| Collection entries |
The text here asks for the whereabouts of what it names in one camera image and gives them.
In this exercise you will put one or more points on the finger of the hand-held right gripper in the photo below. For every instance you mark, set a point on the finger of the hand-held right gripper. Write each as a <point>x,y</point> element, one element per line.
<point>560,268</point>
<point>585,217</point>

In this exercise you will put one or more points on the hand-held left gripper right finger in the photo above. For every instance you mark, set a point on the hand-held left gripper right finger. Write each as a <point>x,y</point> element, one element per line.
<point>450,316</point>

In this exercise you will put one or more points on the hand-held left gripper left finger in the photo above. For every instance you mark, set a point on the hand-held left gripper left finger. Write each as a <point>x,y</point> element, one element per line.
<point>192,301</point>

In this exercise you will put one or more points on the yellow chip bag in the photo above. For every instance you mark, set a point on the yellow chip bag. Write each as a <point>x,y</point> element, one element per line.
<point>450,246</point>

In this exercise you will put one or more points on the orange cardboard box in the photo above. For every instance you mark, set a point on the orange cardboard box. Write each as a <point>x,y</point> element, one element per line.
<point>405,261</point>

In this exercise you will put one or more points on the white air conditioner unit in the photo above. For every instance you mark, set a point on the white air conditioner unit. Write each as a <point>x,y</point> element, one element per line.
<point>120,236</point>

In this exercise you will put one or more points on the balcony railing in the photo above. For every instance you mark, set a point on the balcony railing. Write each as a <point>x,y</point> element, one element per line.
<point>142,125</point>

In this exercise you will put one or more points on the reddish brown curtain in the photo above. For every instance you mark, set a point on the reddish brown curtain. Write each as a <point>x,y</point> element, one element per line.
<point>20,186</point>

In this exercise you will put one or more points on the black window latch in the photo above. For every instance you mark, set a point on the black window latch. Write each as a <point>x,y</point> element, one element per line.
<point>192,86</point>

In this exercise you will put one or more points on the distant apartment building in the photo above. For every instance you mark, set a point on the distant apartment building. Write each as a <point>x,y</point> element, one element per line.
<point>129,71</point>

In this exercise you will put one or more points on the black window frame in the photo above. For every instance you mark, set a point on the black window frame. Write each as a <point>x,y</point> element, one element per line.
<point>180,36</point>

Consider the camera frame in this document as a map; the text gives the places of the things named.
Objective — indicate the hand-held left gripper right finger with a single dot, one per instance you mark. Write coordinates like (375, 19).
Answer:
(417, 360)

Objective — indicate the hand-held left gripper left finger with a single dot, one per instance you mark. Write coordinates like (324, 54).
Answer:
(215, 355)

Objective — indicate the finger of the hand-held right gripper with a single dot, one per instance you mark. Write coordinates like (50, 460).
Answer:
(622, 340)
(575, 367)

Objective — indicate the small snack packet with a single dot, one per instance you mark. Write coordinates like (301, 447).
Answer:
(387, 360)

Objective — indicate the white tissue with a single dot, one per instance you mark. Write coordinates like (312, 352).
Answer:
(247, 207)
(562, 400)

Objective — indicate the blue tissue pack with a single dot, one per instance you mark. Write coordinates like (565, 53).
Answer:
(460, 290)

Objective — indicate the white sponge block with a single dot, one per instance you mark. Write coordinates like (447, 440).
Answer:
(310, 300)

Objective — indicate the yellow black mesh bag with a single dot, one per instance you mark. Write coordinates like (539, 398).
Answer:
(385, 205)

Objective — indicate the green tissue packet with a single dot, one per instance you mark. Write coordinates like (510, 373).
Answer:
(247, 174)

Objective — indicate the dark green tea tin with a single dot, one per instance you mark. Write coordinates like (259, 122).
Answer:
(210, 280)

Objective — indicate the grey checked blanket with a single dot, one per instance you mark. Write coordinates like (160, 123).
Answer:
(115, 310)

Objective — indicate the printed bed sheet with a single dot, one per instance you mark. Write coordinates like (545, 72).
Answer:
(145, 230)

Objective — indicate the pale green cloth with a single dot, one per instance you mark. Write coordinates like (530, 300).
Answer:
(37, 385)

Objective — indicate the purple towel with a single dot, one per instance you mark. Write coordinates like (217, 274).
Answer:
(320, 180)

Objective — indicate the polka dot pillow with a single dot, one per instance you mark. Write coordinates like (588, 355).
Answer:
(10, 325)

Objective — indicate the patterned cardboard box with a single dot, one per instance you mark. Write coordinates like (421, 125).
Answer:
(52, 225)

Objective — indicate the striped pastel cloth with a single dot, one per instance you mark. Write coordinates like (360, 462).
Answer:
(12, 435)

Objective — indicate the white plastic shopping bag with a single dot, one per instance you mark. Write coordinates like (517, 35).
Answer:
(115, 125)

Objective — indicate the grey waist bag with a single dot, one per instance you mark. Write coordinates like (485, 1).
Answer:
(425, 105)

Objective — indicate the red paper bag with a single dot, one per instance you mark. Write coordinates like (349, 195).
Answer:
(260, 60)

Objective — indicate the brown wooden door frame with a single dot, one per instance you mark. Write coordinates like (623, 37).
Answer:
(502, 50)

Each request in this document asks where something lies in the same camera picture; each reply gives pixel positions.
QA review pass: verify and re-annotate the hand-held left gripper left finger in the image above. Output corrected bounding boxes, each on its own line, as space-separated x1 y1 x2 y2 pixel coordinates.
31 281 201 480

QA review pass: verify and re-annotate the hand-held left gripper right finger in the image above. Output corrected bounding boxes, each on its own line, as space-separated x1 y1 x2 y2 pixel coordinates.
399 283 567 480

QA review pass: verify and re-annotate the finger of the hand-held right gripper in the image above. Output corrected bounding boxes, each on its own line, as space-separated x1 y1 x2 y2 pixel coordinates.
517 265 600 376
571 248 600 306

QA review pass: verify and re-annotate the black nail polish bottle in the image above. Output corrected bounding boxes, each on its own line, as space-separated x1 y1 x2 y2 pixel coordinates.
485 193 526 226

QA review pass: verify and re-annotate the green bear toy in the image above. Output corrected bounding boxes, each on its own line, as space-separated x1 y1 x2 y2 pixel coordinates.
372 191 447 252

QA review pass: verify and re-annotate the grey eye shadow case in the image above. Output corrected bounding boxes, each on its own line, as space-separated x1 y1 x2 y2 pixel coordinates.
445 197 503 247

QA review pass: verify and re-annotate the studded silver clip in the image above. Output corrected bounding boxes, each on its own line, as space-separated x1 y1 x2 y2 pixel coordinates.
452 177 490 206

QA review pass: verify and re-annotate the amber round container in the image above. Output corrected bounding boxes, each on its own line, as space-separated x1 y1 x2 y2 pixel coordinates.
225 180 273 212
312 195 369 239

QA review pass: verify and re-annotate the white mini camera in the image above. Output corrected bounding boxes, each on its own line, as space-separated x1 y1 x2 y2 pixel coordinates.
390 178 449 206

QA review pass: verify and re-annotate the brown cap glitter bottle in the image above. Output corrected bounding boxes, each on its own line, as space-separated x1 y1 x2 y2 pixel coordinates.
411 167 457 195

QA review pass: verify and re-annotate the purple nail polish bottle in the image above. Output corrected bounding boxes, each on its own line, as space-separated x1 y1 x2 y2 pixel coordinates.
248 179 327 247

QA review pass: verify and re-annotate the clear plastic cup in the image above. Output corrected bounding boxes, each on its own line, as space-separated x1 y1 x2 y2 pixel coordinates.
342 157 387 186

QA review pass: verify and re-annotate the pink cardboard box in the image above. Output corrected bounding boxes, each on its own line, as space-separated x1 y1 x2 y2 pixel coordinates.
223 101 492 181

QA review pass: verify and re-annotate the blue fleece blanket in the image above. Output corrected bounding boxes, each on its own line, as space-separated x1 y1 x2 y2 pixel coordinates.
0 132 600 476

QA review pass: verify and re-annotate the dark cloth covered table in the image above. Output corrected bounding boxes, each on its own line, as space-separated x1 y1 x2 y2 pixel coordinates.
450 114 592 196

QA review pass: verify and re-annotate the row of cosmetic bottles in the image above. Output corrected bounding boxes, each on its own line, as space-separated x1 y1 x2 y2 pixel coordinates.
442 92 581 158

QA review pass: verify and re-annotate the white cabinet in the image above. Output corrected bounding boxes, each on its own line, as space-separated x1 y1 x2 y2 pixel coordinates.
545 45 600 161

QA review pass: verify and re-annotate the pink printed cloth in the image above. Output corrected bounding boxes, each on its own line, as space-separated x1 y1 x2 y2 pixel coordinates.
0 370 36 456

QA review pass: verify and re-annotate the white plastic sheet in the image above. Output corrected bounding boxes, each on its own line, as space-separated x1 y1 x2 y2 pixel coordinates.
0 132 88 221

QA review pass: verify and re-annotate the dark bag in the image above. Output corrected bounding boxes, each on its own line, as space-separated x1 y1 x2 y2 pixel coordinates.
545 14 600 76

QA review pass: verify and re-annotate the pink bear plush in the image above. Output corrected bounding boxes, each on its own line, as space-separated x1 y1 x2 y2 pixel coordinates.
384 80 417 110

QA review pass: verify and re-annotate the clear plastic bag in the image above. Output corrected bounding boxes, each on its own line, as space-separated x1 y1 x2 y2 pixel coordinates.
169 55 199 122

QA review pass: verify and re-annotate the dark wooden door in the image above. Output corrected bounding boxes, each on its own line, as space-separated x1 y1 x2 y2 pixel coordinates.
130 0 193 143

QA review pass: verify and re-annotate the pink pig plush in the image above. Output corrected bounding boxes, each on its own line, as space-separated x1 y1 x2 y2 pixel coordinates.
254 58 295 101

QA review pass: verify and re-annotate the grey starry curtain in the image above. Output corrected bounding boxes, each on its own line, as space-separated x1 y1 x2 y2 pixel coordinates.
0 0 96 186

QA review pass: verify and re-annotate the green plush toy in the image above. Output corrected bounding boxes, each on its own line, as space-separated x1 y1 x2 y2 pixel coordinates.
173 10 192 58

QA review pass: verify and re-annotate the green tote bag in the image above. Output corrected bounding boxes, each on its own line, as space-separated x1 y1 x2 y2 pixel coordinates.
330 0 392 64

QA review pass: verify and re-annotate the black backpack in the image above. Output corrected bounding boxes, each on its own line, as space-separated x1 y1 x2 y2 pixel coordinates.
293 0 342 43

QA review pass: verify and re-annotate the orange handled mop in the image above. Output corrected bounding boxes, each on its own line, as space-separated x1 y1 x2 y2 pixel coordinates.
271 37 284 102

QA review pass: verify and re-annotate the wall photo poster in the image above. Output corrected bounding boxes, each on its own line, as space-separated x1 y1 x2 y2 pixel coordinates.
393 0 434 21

| INSTRUCTIONS FOR THE TASK |
Give back, exactly as written, the stretch from the line with "<point>450,316</point>" through the line with "<point>120,236</point>", and no other lines from the records above.

| TASK OUTPUT |
<point>450,316</point>

In this exercise you will put one or more points on the hand-held left gripper left finger in the photo above. For every instance you mark, set a point on the hand-held left gripper left finger. Write each as a <point>x,y</point> element, one element per line.
<point>192,301</point>

In this exercise you will put one or more points on the yellow chip bag in the photo above. For every instance you mark, set a point on the yellow chip bag. Write each as a <point>x,y</point> element, one element per line.
<point>450,246</point>

In this exercise you will put one or more points on the orange cardboard box in the photo above. For every instance you mark, set a point on the orange cardboard box. Write each as a <point>x,y</point> element, one element per line.
<point>405,261</point>

In this exercise you will put one or more points on the white air conditioner unit in the photo above. For every instance you mark, set a point on the white air conditioner unit. Write each as a <point>x,y</point> element, one element per line.
<point>120,236</point>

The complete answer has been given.